First patients get ‘game-changing’ Covid pills to take at home in fight against Omicron
THE FIRST patients in the UK are set to get a “game-changing” Covid pill they can take at home.
The drug molnupiravir will be rolled out to homes across the nation in a major trial.
Some 10,000 people will receive it within days of testing positive with the virus, as Omicron cases surge.
The drug, also known as Lagevrio, made by the US company Merck and Ridgeback, is designed to reduce the risk of hospital treatment in people deemed vulnerable to Covid.
The UK already bought 480,000 courses of the treatment when early results of a clinical trial showed it reduced hospitalisations and deaths in high-risk patients by around 30 per cent.
Last month, the UK became the first country in the world to license its use – a move described as a “game-changer” by the Health Secretary Sajid Javid.
But the final results of the study, published yesterday, were “not as good” as the early results, said Prof Stephen Evans, Professor of Pharmacoepidemiology, London School of Hygiene & Tropical Medicine
Prof Evans said: “The overall evidence of efficacy may be reasonably clear, but it does seem likely that the interim results overestimated that efficacy.
“While this could be a useful drug, it is not a panacea for where vaccination does not occur.
“The trial was conducted in situations where the Omicron variant was not circulating so results for that variant are inevitably speculative.”
Recently, England’s chief medical officer Professor Chris Whitty warned its use may have to be reconsidered in the light of the emergence of Omicron.
The variant has rapidly become an obstacle in the battle against Covid in the space of a few weeks.
It’s both faster spreading and able to dodge immunity from prior infection and vaccination – although jabs are still the best protection against it.
TRIAL RECRUITING
The trial is part of PANORAMIC – The Platform Adaptive trial of NOvel antiviRals for eArly treatMent of covid-19 In the Community, run by the University of Oxford in collaboration with GP hubs.

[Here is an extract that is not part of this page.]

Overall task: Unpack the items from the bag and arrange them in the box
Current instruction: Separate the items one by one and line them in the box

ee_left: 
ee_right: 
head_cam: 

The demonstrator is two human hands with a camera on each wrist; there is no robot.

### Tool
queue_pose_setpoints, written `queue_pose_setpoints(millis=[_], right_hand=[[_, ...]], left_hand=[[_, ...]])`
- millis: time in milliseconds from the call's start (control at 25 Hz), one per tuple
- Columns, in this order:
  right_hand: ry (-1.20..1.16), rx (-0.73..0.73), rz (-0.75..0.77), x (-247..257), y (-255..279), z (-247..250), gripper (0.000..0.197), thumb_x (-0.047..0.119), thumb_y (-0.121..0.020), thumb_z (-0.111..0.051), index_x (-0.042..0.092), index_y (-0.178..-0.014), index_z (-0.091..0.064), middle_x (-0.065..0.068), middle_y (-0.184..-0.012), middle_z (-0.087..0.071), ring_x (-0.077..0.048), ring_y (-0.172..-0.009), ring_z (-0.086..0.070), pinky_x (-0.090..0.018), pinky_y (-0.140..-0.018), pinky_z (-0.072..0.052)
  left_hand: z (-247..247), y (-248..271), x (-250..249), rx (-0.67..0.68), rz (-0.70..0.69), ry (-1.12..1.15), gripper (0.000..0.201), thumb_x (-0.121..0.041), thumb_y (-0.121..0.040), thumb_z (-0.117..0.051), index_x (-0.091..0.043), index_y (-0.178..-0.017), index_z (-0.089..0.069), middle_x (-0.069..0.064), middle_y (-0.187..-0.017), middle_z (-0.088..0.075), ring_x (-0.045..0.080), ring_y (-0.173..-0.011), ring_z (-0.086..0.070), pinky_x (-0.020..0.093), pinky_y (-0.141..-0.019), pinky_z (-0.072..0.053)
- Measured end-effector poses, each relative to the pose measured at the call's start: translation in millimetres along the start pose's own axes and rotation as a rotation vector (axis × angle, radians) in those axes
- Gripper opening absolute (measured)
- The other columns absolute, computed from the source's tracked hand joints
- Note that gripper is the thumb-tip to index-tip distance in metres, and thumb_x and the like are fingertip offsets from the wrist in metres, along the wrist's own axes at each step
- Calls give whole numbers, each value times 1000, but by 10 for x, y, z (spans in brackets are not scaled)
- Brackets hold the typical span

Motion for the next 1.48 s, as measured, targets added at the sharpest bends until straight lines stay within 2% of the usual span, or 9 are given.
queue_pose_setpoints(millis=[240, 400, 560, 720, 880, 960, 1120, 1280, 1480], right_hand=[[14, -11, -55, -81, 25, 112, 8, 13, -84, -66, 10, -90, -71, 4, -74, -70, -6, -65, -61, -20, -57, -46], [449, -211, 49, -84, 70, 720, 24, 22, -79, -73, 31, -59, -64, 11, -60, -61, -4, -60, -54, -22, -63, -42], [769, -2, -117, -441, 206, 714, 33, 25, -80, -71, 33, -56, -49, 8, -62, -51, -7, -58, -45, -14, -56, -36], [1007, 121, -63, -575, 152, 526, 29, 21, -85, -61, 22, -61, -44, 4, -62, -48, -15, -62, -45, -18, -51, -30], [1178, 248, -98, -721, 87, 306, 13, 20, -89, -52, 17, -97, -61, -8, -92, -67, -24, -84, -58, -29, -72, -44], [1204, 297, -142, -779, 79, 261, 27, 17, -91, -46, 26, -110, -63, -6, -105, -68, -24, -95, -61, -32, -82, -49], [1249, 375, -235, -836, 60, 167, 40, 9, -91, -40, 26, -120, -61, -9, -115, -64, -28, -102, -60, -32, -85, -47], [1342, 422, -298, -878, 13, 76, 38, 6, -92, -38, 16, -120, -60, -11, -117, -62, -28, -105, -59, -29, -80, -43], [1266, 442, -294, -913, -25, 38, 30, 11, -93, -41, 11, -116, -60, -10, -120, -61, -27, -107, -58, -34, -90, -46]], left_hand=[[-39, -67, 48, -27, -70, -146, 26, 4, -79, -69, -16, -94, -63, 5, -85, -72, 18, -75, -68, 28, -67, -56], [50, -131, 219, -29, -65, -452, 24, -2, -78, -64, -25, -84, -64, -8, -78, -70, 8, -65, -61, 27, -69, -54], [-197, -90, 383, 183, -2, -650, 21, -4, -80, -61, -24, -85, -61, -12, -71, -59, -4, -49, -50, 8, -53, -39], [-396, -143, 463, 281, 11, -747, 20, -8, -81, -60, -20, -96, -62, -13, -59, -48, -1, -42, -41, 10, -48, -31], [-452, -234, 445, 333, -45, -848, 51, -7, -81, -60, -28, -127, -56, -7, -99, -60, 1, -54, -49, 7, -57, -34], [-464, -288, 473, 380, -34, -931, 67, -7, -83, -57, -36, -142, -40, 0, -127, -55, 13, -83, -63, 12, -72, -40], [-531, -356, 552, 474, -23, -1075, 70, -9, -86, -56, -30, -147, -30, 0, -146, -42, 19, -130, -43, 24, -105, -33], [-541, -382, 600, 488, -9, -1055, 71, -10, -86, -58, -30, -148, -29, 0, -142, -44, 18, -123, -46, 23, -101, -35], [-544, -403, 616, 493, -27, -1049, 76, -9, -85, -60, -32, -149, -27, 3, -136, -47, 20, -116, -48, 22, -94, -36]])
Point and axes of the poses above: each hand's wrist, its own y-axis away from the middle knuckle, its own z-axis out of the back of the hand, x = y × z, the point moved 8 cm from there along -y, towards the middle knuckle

Researchers are assessing the effectiveness of a range of at-home Covid antivirals which are designed to be taken in the early stages of infection.
Recruitment is still ongoing, looking for 10,600 volunteers for each arm of the study.
People can sign up if they have tested positive for the virus, are within five days from the onset of symptoms, and are aged 50 and over.
They can also join if they are between 18 to 49 years with underlying health conditions that make them clinically more vulnerable.
All participants should have recorded a positive PCR test within the past seven days.
Health and Social Care Secretary Sajid Javid said last week: “This opens up a new era for the treatment of COVID-19, one where we can begin to cover every phase of contracting this deadly disease – whether it be before you catch it, just after you catch it, if you develop symptoms or if you require hospital care.
“If you’re eligible, please sign up to the study as soon as possible and play your part in history.”
The UK Antiviral Taskforce has selected the treatments to be tested, the of which will be molnupiravir.
Half of participants will take molnupiravir, and half will receive standard care, then the outcomes will be compared.
Results from the national study will help NHS plan who to give antivirals to.
Eddie Gray, chairman of UK Antivirals Taskforce, said: “We want to ensure that a wide number of people are conscious and aware that if they get symptoms and a positive test, they qualify and for them to move quickly into that system.
“I think if they can do that, then there’s an awful lot of benefit to be gained both for those individual patients and for the UK healthcare system.”
He added: “I think it gives us a real mechanism for managing patients in what is an extremely high pressure time for frontline staff in the National Health Service.
“But for us to do that, we need the active engagement of the potential patients.”
The Covid antiviral pill already licensed by the the Medicines and Healthcare products Regulatory Agency (MHRA).